Saved entries:
>>>>>

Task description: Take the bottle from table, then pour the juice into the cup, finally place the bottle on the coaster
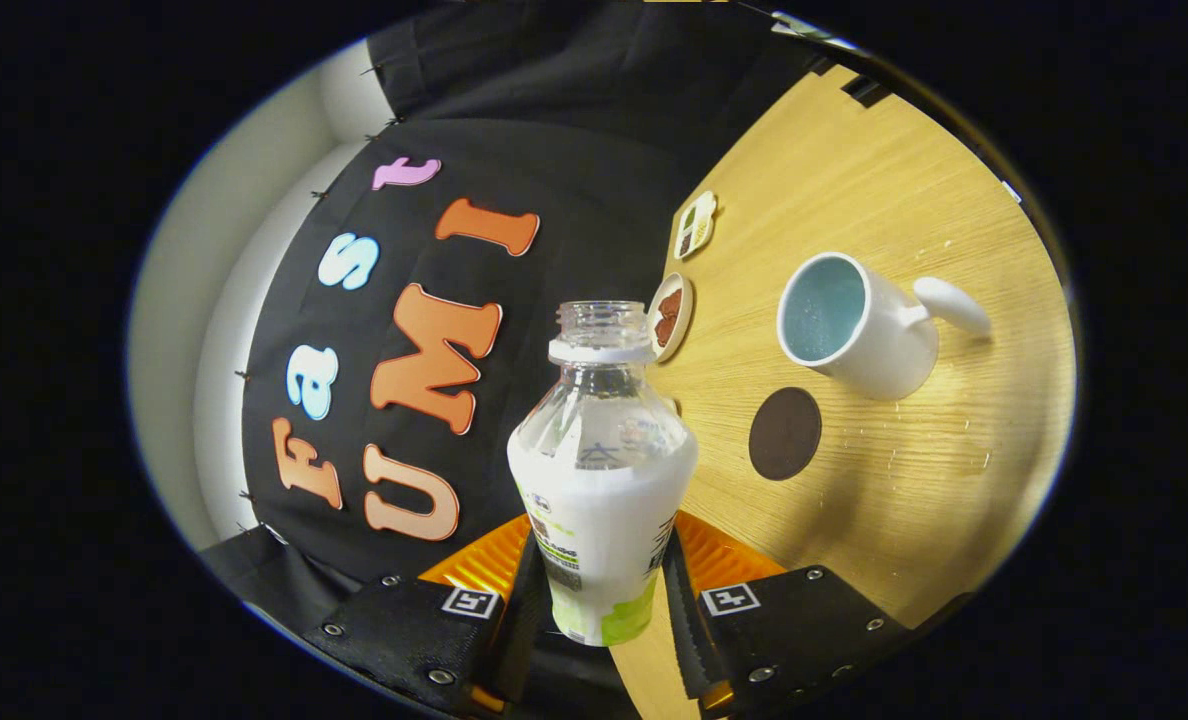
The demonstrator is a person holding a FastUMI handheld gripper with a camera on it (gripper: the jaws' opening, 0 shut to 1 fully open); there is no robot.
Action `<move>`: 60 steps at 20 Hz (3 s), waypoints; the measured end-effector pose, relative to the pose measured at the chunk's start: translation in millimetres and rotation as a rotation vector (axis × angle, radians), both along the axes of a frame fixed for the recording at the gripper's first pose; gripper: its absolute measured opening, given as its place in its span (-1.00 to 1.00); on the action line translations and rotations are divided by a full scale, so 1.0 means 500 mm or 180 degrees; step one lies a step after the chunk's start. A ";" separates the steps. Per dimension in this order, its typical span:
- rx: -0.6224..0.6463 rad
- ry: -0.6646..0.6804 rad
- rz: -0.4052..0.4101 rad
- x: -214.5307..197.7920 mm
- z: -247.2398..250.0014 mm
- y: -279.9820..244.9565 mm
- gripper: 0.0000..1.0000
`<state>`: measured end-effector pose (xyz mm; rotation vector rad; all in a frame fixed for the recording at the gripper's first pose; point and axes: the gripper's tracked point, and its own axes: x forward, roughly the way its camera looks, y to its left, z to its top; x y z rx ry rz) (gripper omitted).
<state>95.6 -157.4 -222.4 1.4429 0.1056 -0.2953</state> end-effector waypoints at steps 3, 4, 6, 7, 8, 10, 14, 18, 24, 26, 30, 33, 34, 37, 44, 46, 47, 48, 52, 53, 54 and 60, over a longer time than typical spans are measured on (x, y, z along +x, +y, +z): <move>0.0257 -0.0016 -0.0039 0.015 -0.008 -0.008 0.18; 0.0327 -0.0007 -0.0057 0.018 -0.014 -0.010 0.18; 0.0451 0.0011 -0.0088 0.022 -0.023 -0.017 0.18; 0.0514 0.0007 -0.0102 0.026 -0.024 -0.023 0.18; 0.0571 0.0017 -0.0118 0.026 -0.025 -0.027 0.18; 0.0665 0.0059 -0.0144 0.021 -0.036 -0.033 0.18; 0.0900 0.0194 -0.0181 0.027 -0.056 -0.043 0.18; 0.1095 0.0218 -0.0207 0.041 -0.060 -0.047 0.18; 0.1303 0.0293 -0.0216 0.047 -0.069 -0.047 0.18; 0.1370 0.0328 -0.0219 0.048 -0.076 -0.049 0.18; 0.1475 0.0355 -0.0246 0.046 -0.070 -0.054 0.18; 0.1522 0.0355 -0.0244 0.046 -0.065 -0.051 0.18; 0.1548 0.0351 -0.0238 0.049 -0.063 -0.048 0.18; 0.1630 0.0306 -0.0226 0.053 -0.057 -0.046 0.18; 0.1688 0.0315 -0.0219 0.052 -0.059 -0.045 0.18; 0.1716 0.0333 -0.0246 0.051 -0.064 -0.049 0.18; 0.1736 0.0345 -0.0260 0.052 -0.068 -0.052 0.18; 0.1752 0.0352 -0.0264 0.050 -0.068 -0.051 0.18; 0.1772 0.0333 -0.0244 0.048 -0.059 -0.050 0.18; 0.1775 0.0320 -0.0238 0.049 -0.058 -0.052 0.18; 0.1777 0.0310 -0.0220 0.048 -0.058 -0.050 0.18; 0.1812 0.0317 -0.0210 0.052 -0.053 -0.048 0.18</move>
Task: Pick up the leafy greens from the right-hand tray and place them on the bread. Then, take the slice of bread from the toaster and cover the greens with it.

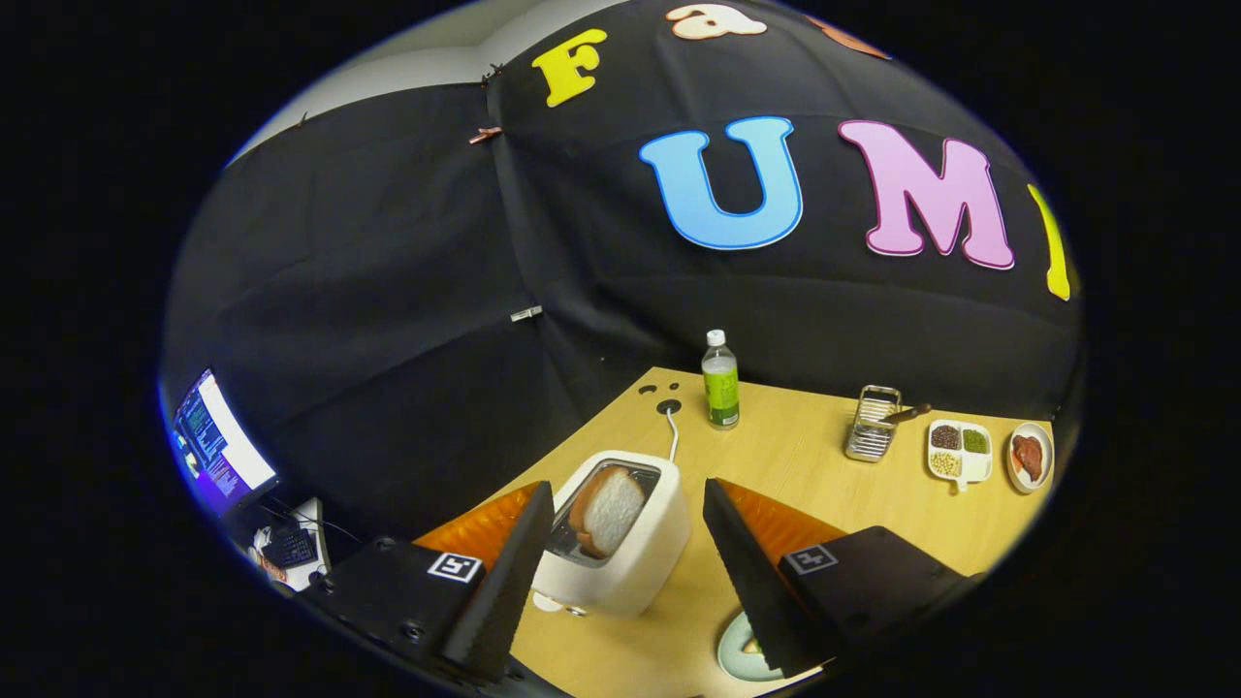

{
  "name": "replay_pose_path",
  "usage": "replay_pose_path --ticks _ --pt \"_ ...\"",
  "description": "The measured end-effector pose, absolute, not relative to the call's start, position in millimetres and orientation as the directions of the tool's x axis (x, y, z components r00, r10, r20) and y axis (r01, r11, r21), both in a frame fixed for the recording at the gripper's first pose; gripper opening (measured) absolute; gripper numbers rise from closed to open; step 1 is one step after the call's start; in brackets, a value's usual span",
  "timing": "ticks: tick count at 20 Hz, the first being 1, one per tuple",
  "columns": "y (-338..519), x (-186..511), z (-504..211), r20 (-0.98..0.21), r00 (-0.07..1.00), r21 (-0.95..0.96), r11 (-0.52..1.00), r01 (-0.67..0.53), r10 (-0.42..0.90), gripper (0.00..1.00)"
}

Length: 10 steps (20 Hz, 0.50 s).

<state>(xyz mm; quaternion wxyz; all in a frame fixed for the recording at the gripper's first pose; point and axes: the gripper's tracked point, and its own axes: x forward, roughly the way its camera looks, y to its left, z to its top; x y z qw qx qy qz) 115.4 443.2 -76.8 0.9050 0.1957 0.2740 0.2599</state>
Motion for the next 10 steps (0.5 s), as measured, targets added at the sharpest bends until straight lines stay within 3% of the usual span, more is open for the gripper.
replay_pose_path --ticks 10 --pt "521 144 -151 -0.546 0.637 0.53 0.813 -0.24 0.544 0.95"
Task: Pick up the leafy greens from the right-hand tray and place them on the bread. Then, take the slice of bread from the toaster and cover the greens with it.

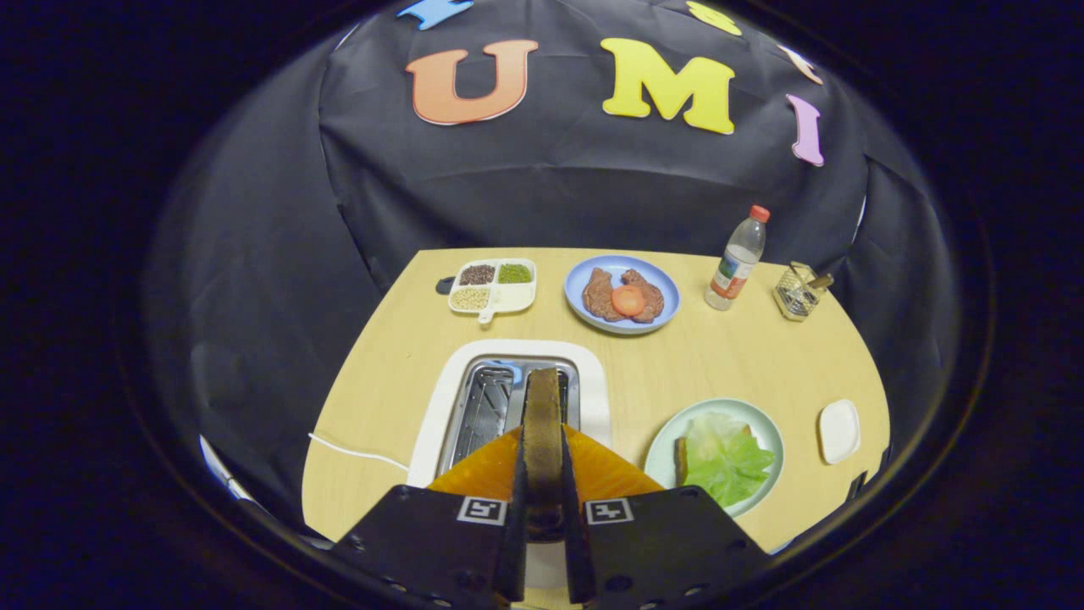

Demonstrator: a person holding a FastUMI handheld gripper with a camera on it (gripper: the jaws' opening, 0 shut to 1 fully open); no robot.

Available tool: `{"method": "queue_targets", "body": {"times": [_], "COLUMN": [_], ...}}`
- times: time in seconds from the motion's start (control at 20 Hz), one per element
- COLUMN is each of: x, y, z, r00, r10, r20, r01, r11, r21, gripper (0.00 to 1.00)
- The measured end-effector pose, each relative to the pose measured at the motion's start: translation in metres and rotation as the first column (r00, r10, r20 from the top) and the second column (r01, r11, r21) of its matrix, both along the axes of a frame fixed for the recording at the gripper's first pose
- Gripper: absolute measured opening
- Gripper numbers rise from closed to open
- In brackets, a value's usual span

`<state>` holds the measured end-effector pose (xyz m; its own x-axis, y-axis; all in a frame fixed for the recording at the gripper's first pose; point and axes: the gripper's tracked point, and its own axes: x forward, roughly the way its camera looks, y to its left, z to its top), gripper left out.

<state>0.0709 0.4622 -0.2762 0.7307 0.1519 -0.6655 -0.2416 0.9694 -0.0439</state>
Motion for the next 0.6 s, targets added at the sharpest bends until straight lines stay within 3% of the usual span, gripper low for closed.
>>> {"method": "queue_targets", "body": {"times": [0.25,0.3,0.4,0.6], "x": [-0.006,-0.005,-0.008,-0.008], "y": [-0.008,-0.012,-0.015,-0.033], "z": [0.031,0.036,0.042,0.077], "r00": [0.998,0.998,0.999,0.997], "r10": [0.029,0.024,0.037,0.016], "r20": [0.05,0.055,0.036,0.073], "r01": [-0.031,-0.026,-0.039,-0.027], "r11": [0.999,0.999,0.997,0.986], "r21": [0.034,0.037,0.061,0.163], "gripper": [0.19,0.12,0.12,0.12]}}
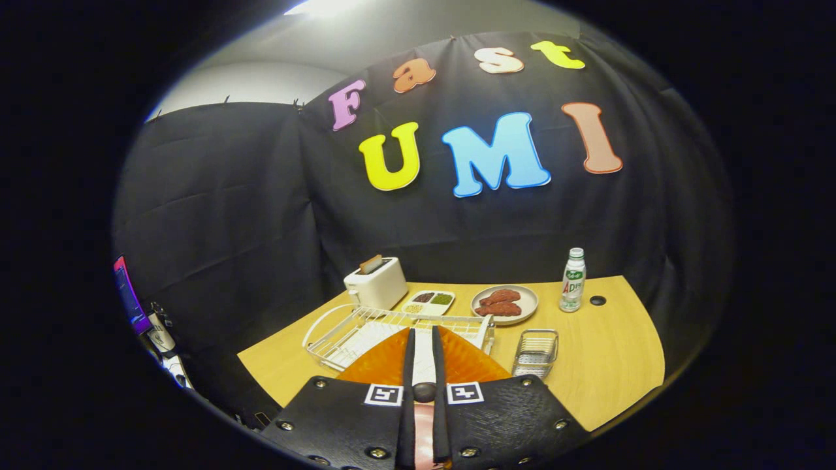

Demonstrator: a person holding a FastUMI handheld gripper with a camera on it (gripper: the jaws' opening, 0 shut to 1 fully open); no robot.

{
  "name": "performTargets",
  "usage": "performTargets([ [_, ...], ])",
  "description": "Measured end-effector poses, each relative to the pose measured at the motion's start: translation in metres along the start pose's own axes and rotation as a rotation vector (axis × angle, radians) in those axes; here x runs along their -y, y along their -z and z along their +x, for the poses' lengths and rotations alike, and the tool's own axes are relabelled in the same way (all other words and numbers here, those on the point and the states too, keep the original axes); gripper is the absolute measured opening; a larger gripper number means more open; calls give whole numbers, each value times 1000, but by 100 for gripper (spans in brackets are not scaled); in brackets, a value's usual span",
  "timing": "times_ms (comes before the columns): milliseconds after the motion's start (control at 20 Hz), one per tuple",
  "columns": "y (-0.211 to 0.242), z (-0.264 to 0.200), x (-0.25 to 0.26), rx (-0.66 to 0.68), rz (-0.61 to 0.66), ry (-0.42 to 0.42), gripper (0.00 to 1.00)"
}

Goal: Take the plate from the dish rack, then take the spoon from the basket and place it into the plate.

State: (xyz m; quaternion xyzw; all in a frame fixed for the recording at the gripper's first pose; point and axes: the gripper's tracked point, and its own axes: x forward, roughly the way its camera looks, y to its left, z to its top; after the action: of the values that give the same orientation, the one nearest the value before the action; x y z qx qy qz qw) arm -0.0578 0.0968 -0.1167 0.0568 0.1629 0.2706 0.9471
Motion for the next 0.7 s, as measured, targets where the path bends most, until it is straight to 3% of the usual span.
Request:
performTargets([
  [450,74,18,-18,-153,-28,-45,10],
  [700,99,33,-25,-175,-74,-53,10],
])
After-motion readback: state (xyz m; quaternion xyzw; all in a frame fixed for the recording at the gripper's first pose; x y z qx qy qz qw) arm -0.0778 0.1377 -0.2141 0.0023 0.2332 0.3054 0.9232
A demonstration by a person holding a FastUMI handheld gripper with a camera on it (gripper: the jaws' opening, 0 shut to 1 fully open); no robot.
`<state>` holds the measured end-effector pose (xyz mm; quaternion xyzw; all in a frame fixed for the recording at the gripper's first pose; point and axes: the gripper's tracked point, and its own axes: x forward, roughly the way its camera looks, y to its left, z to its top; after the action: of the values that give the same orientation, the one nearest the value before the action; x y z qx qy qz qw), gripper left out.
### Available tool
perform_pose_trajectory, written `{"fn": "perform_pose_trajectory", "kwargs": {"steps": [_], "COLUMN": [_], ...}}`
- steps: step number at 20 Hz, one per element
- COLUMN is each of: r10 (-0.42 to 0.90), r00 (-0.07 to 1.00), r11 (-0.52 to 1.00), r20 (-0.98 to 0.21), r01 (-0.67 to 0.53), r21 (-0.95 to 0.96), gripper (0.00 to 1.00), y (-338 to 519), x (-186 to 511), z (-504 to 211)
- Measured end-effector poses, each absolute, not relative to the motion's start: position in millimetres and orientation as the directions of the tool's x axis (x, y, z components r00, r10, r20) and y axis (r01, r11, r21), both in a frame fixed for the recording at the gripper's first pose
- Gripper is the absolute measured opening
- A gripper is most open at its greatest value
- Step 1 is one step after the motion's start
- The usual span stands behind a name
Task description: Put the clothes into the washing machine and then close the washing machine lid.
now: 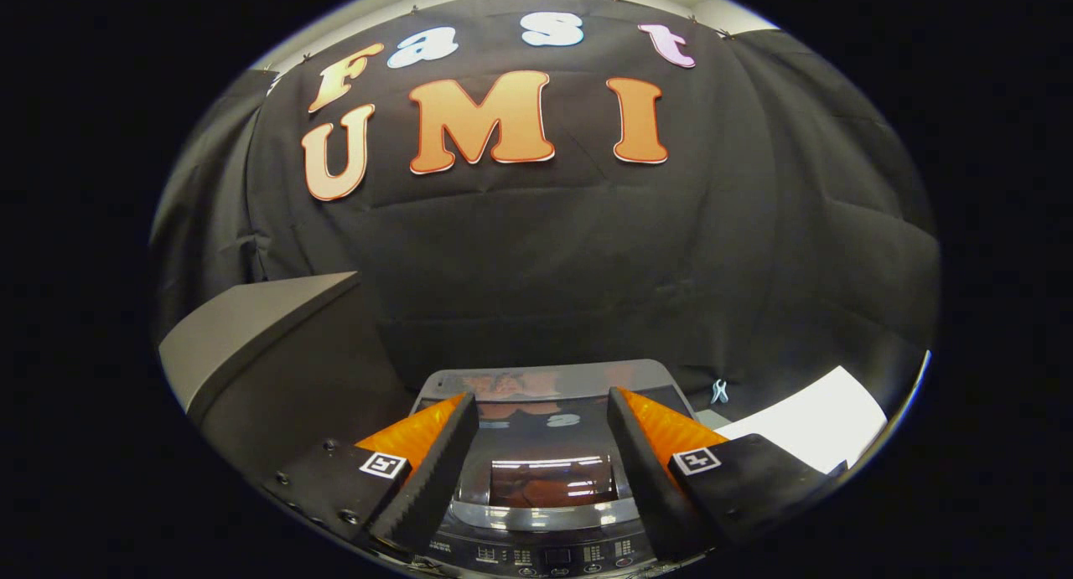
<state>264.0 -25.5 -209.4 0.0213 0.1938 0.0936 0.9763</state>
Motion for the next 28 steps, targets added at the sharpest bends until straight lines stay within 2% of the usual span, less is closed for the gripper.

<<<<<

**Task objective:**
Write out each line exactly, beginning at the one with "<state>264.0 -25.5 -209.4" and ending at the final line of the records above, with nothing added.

**Expected output:**
<state>264.0 -25.5 -209.4 0.0213 0.1938 0.0936 0.9763</state>
Motion for the next 28 steps, targets added at the sharpest bends until straight lines stay within 2% of the usual span, less is closed for the gripper.

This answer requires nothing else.